#### WHAT THE TASK ASKS:
Output all of the lines below exactly, and leave out each image.

#### MATERIAL PROVIDED:
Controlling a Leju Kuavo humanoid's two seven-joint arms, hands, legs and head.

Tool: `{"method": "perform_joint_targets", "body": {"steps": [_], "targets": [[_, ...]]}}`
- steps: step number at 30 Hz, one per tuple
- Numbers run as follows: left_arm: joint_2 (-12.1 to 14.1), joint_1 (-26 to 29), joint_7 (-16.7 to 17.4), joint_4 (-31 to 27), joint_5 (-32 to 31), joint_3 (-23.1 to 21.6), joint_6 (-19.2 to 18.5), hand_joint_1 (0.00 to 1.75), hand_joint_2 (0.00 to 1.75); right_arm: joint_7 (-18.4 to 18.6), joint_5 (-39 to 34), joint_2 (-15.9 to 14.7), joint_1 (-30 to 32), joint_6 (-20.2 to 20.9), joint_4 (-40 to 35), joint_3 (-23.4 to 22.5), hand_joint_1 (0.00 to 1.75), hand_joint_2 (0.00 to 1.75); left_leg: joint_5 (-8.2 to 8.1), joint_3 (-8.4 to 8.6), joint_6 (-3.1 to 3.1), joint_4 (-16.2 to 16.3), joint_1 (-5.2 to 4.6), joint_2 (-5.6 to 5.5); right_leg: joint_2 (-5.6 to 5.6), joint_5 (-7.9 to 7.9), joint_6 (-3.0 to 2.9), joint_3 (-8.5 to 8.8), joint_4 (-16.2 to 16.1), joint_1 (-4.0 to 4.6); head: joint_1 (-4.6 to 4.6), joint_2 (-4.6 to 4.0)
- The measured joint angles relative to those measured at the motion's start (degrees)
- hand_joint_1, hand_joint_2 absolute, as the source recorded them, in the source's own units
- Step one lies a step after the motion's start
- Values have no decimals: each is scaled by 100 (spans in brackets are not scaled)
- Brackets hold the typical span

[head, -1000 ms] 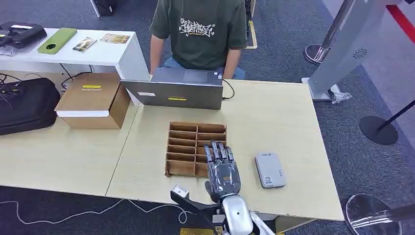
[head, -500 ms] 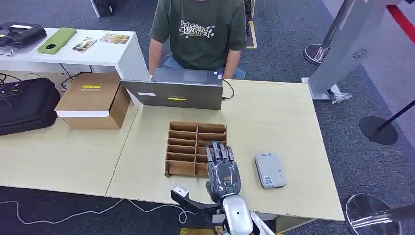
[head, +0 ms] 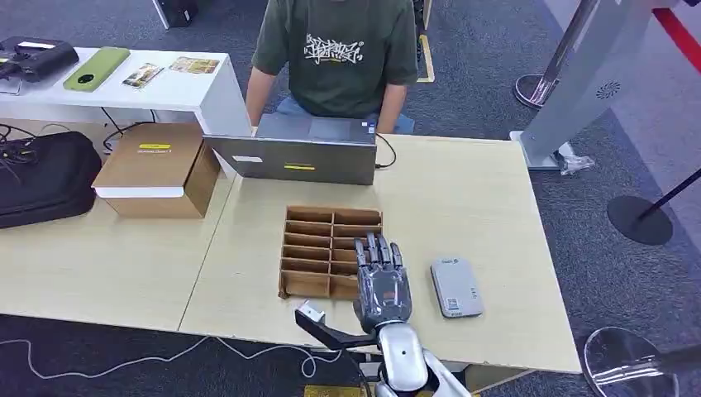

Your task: Pass the card to the sensor for recognition and then transmit it.

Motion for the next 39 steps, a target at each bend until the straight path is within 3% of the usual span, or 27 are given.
{"method": "perform_joint_targets", "body": {"steps": [39], "targets": [[2,-35,-2,39,17,-2,11,0,0,96,0,-138,183,92,-240,-77,0,175,0,0,0,0,0,1,2,0,0,-1,0,0,-2,0]]}}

#### SOLVED PROBLEM:
Controlling a Leju Kuavo humanoid's two seven-joint arms, hands, legs and head.

Tool: `{"method": "perform_joint_targets", "body": {"steps": [_], "targets": [[_, ...]]}}`
- steps: step number at 30 Hz, one per tuple
- Numbers run as follows: left_arm: joint_2 (-12.1 to 14.1), joint_1 (-26 to 29), joint_7 (-16.7 to 17.4), joint_4 (-31 to 27), joint_5 (-32 to 31), joint_3 (-23.1 to 21.6), joint_6 (-19.2 to 18.5), hand_joint_1 (0.00 to 1.75), hand_joint_2 (0.00 to 1.75); right_arm: joint_7 (-18.4 to 18.6), joint_5 (-39 to 34), joint_2 (-15.9 to 14.7), joint_1 (-30 to 32), joint_6 (-20.2 to 20.9), joint_4 (-40 to 35), joint_3 (-23.4 to 22.5), hand_joint_1 (0.00 to 1.75), hand_joint_2 (0.00 to 1.75); left_leg: joint_5 (-8.2 to 8.1), joint_3 (-8.4 to 8.6), joint_6 (-3.1 to 3.1), joint_4 (-16.2 to 16.3), joint_1 (-5.2 to 4.6), joint_2 (-5.6 to 5.5); right_leg: joint_2 (-5.6 to 5.6), joint_5 (-7.9 to 7.9), joint_6 (-3.0 to 2.9), joint_3 (-8.5 to 8.8), joint_4 (-16.2 to 16.1), joint_1 (-4.0 to 4.6); head: joint_1 (-4.6 to 4.6), joint_2 (-4.6 to 4.0)
- The measured joint angles relative to those measured at the motion's start (degrees)
- hand_joint_1, hand_joint_2 absolute, as the source recorded them, in the source's own units
- Step one lies a step after the motion's start
- Values have no decimals: each is scaled by 100 (spans in brackets are not scaled)
- Brackets hold the typical span

[head, -1000 ms] 
[head, -500 ms] 
[head, +0 ms] 

Your task: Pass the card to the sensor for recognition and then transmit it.

Motion for the next 39 steps, a target at each bend until the straight path is within 3% of the usual span, or 27 are given.
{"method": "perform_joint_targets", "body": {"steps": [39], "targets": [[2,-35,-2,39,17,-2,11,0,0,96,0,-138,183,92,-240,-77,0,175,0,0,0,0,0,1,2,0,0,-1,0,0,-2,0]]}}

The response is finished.